Kate Neville appears smiling with snowy mountains and blue skies in the background
It’s important to develop clean energy systems that meet the needs of individual communities, says Kate Neville, one of the lead researchers of the CANSTOREnergy project (photo by Kate Harris)

A University of Toronto-led collaboration developing clean energy technologies that can be tailored to the needs of different communities – from Canada’s remote North to populous southern Ontario – will receive support from the federal government.

The CANSTOREnergy project brings together researchers from 11 Canadian universities, along with community, utility and industry partners, to develop technologies that convert carbon-based emissions into useful products, such as fuels and raw materials, and create a net-zero means of seasonal storage for renewable energy that meets specific community needs.

Led by researchers from U of T’s Climate Positive Energy initiative, the collaborative effort is being supported by $24 million through the federal New Frontiers in Research Fund’s 2022 Transformation Competition.

The project will deliberately focus on two very different regions – Yukon and the southern Ontario city of Hamilton – in recognition that there is no one-size-fits-all approach in a vast country like Canada.

“We want to think about addressing these big global challenges such as climate change. But we don’t solve them at the global scale,” says Kate Neville, one of the project’s lead researchers and an associate professor in U of T’s department of political science and School of the Environment in the Faculty of Arts & Science.

“You solve them by thinking about what those challenges look like in lots of places and working with communities to find solutions that meet multiple needs.”

The project’s two sites highlight the different challenges Canadian regions face when considering how carbon conversion technologies can be successfully adapted to existing infrastructure, economic forces and social goals.

Yukon, for example, is not included in the electrical grid that connects much of the U.S. and Canada, and seasonal extremes limit the availability of renewable energy. As a result, many communities need to import diesel fuel during the harsh winter months – which comes at a high cost both environmentally and financially.

Hamilton, by contrast, is a densely populated urban centre that is plugged into the main North American power grid. Heavy industry fuels the local economy, but the environmental costs, such as air pollution, are unevenly distributed and disproportionately impact low-income and marginalized communities.

“Science and research are essential to solving the greatest challenges facing humanity today and in the future,” says François-Philippe Champagne, minister of innovation, science and industry. “That’s why our government is committed to continuing support for researchers who are pushing the boundaries of innovation, by investing in transformative, high-risk / high-reward research that will address issues that impact Canadians in all sectors of our economy and society.”

At the core of the project is a commitment to engaging community members about their energy challenges and goals and how carbon conversion technologies could fit into their future.

Dave Sinton
David Sinton is the nominated principal investigator of CANSTOREnergy and academic lead of the Climate Positive Energy institutional strategic initiative (photo by Lisa Lightbourn)

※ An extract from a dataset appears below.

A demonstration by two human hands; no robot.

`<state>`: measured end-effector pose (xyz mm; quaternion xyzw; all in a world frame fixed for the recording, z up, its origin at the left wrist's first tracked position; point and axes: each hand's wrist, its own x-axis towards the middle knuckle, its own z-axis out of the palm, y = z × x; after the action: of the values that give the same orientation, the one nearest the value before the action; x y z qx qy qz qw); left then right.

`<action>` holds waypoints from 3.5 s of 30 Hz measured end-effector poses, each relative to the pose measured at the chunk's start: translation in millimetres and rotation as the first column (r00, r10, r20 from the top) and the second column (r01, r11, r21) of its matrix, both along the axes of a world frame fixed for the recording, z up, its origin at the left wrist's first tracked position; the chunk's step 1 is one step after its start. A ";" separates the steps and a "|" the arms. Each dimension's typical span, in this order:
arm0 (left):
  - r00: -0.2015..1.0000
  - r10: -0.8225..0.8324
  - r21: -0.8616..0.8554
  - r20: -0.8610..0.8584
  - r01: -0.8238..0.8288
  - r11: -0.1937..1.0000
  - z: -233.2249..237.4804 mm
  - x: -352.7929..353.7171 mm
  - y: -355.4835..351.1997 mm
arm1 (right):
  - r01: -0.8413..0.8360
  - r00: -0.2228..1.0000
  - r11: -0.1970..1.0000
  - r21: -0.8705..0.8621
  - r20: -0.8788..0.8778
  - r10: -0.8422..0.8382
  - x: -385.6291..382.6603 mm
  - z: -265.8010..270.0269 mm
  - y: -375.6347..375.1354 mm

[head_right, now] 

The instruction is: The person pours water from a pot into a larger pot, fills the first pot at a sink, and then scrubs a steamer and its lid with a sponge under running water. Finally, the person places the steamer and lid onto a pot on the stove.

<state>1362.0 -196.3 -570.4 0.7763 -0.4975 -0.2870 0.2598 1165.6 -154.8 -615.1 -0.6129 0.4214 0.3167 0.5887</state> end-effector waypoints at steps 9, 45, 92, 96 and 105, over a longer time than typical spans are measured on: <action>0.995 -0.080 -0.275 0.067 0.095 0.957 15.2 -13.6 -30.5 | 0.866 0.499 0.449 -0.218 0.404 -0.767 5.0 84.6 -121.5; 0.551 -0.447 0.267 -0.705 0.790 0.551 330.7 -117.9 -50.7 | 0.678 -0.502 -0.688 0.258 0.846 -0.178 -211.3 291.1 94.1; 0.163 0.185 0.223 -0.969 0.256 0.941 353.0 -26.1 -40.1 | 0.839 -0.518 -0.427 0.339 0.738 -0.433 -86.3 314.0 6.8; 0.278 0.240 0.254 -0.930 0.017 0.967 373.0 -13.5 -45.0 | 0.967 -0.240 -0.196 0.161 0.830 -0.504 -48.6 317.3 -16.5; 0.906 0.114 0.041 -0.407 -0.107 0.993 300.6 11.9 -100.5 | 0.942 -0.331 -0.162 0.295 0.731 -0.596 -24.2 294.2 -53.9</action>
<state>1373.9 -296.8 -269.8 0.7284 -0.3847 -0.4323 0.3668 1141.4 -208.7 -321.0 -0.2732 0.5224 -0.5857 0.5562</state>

This engagement could ultimately determine the success of carbon conversion technologies, says David Sinton, nominated principal investigator of CANSTOREnergy and academic lead of Climate Positive Energy, one of several U of T institutional strategic initiatives, and a professor of mechanical engineering in U of T’s Faculty of Applied Science & Engineering.

Technologies that perform in the lab don’t always work as well under real-world conditions, adds Sinton, who notes that the urgency of the climate challenge calls for an expedient way to pre-empt issues that may crop up during deployment.

“Too often, engineers – and I have experience in this – innovate while focusing on the technology, which is totally understandable. But when tech is developed without guidance from an end user … the subsequent iterations can be costly. 

“We don’t have time for that decades-long iterative cycle that is the norm. We need a new approach and are testing that here.”

CANSTOREnergy’s research team comprises engineers, social scientists, economists and other experts from McMaster University, Yukon University, University of Waterloo, University of British Columbia, University of Victoria, University of Winnipeg, Toronto Metropolitan University, University of Calgary, Carleton University and Dalhousie University.

The researchers will receive guidance from stakeholders and advisers in industry, utilities, government and Indigenous nations.

“The University of Toronto welcomes the federal government’s critical support for this important research,” says Leah Cowen, U of T’s vice-president, research and innovation, and strategic initiatives. “Canada enjoys a global competitive advantage in the area of carbon capture research – and the CANSTOREnergy team, with its collaborative and interdisciplinary approach, will build on these strengths and help to optimize this technology to meet the needs of communities across the country.”

Since environmental justice is at the forefront of the CANSTOREnergy project, Neville says it’s vital that communities have a say in developing the clean energy systems that could power and empower them.

“It’s about imagining community futures in ways that meet the goals of equity and fairness,” says Neville.

“It’s thinking about how technology can help us undo some of the unjust systems that we have and help build something that is not only about climate change, but about a more just future.”